Bovis Lend Lease’s UK business was this week hoping that a turbulent two year period has come to an end..
Bob Johnston, Bovis’ leader, says that the £48m hit it announced this week resulted from overexpansion between 2003 and 2004. He said: “It was a period of high growth for the business and the industry, and we ‘re having to address some of the shortcomings in our approach to taking on additional risk without having the depth of skills and capabilities to service it.”
That was before Johnston’s time, when Adrian Chamberlain was at the helm. When Johnston arrived, he restructured the business, and its senior management.
Jason Millett left in June 2006 after 18 months as UK chief executive. Before that he was managing director of the northern business. When Johnston arrived in November 2005 he clashed with Millett. Johnston was not happy that the firm’s UK chief executive was based in Manchester, and Millett was not happy with Johnston’s decision to split the UK business into a construction and a PFI arm.

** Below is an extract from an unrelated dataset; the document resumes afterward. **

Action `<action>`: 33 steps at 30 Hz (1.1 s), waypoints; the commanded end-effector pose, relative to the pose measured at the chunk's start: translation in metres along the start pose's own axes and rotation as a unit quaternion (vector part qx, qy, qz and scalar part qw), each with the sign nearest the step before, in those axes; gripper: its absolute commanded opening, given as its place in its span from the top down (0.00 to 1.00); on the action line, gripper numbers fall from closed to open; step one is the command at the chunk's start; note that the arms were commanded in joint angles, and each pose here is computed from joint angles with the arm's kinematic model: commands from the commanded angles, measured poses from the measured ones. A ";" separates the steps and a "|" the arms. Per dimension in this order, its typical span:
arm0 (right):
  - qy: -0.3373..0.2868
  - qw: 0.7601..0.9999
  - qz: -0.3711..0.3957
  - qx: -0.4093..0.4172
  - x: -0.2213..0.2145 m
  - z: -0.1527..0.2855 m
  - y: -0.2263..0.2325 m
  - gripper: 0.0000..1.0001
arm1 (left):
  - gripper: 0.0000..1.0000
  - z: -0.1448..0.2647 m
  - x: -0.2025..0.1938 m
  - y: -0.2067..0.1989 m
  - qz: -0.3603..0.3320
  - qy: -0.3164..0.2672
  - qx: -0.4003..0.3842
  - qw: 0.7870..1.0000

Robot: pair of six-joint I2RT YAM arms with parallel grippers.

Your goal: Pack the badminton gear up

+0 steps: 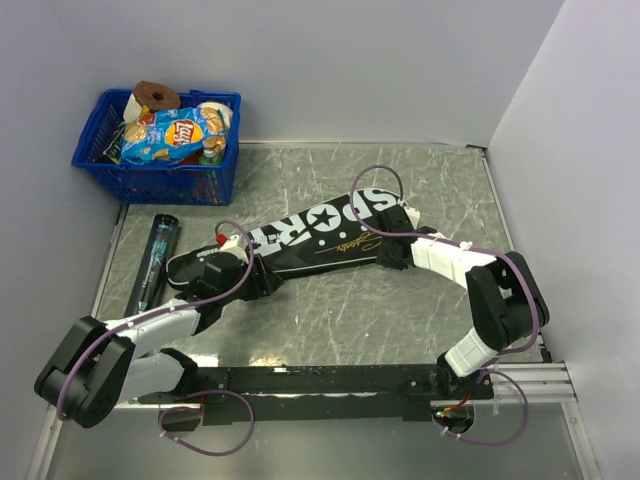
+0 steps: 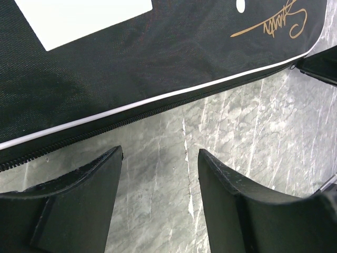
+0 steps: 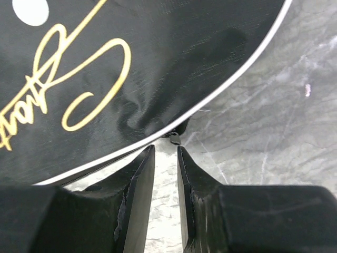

A string of high-profile departures followed, including Andrew Silverbeck, the chief financial officer.
Johnston swiftly brought in his old friend, and fellow Australian, Murray Coleman, as UK chief executive. He had been running the Asia Pacific region and, like Johnston, was known for his firm, no-nonsense approach to his work.
The problems at the Manchester Joint Hospitals scheme largely centred on the heart and renal unit, which was handed over behind schedule in December last year.
The project is extraordinarily complex. It involves 13 new buildings and the renovation others, some of which are over 100 years old. The client comprises 44 groups and has involved over 2,500 design submissions. Johnston said this “added to the inefficiency”.
Unsurprisingly, he has vowed to take a more cautious view on such high-risk projects in future.